地方のイベントで走るときこそ

昨日は某自転車業界の方とお会いした(例によって僕にとっては趣味なのか仕事なのか微妙なことで)。
「地方都市だとショップをやっていくのもなかなか難しくて」というお話を聞いた。自転車ブームと言っても、それは東京や大阪など大都市圏の話であって、地方では「まだまだなんですよ」という。確かにそうなんだろうなと思う。
週末に輪行で出かけて「自転車に乗るには最高の場所だな」と思えるようなところで走っても、全く他の自転車乗りに出会わないことが多い。出会ったとしても僕と同じく東京から走りに来た人だったり。

ところで皆さんは、大都市圏と地方都市、どちらの方が自転車で走りやすいと思うだろう?
疋田さんが「東京は実は自転車で走りやすい街なのだ」とどこかで書いていた。クルマは多いし路駐も多い。東京の自転車的道路事情は最悪だと言う人がいるけれど、東京では「ヘルメットを被り結構な速さで車道を走る自転車がいる」ということが認知されている。ドライバーも「邪魔くさい」と思いながらも、そういう自転車がいるということを知っている。だから「走りやすい」というのだ。なるほどなーと思う(この辺りの見方がさすが疋田さんだなと思う)。
邪魔くさいとか危なっかしいと思われていたとしても、車道上に存在すると認知されているならば、車道を自転車が走っているとびっくりされるような場所で走るより「走りやすい」というのはそのとおりだと思う。実際、地方都市で走っていると車道を走っているというだけで、いきなり「危なねーな!」とクルマから怒鳴られたりする。東京ではめったにそんなことはない(もしあったとしたら大抵は地方ナンバーのクルマだ)。

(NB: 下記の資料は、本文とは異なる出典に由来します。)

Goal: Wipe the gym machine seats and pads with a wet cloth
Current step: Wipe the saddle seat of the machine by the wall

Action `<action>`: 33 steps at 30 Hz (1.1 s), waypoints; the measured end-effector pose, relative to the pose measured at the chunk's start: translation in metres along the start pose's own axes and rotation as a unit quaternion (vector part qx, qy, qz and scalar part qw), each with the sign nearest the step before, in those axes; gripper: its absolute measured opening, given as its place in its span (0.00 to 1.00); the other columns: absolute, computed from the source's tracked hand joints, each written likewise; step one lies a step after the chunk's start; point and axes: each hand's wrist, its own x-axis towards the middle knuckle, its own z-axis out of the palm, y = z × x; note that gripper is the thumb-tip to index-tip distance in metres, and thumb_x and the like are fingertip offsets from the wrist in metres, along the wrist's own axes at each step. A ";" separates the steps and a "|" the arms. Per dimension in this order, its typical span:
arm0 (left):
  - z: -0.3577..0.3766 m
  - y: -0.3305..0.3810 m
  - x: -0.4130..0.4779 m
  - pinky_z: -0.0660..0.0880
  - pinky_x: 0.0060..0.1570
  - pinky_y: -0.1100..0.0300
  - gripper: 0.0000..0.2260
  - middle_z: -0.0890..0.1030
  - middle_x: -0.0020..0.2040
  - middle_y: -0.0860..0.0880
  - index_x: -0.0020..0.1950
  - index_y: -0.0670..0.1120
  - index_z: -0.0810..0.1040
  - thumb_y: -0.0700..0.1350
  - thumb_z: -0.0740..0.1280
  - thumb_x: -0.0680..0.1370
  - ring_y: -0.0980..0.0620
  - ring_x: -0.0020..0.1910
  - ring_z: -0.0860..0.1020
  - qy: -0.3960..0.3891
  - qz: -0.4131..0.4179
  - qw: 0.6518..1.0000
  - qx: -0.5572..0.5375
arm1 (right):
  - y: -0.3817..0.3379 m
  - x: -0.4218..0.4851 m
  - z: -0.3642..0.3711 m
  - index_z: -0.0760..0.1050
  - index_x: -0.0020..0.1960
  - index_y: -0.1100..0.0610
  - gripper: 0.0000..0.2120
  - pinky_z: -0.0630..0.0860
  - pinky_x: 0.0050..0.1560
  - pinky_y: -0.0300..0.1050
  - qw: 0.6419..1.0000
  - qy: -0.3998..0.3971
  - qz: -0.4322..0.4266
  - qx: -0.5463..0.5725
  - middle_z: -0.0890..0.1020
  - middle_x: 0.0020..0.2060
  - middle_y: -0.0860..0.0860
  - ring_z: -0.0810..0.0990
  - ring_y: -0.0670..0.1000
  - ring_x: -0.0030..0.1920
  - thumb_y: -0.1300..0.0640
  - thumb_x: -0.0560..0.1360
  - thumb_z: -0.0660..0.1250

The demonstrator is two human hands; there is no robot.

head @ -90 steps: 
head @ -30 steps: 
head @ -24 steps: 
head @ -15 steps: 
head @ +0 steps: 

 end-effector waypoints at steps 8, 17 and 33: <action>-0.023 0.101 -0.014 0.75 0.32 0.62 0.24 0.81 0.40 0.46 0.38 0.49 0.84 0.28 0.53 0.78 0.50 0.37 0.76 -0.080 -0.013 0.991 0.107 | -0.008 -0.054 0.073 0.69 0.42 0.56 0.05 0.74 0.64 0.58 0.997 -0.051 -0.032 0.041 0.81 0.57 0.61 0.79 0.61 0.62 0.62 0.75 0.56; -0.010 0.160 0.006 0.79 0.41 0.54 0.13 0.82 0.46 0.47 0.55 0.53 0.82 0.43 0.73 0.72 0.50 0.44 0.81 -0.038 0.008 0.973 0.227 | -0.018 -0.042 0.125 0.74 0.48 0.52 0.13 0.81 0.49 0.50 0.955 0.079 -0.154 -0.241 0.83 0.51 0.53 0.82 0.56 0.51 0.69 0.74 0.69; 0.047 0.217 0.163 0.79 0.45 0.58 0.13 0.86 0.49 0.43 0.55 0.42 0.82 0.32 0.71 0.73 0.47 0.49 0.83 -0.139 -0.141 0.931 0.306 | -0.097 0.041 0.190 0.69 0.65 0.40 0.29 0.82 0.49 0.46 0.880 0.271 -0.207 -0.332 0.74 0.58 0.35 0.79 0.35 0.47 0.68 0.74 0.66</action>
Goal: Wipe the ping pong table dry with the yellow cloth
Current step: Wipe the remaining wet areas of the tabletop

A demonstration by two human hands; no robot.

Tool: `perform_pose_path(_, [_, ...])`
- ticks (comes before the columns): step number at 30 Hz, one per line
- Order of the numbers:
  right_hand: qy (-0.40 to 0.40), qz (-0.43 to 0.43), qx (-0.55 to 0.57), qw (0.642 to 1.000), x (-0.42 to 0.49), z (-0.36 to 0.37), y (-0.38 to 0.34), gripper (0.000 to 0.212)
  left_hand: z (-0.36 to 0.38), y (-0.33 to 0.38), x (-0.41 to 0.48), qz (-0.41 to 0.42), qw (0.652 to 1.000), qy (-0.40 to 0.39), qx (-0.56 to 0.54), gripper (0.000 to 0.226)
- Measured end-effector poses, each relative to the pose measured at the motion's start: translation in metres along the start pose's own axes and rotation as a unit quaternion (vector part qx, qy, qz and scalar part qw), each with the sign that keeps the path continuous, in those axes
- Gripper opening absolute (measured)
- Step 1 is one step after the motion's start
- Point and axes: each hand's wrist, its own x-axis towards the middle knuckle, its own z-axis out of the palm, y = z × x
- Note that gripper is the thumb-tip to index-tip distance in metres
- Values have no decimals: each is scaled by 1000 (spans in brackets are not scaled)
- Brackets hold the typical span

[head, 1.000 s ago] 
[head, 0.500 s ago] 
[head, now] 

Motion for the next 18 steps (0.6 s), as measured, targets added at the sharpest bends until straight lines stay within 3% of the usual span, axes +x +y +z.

いただいた本の感想のメールでも地方の方だと「周りに乗っている人がいない」という方が多い。「なんで自転車なんか乗ってるの?」と言われることすらあるという。そんな街でヘルメット+ジャージ・レーパンで車道を走っていれば「ヘンな人」認定されてしまうのかも。そりゃそういう土地でショップをやっていくのも大変だよね。

全国でいろいろなサイクリングイベントが開催されている。町おこしだったり、自転車乗りの裾野を広げたいという思いだったり、その思いは様々だけど、地元の自転車乗りにとっては「こうやって車道を走る自転車がいる」という認識を、自転車に乗らない人にも広めたいという思いがあるという。
その思いに応えるためにも、イベント参加者は交通ルールをちゃんと守って走らなければならないと思う。車道を走って危なっかしいし信号は守らない。何台も並んで走って車道を塞ぐ。そんなネガな認識を地元の人に与えてしまったら折角のイベントを開催してくれた人たちに申し訳ない。恥のかきすてとばかりに傍若無人に走って翌日には帰ってしまう参加者はいいけれど、地元の自転車乗りは参加者が残していったネガな印象を背負って走らなければならなくなってしまう。そんなことになったら、本当に申し訳ないことだと思うのだ。
自分の地元ではない。ただ通り過ぎるだけの街。イベントで年に一度だけ走る道。そんな場所だからこそ、その地元の自転車乗りのためにも、ちゃんとした走り方で礼を尽くす。それって当たり前のことだと思うんだよね。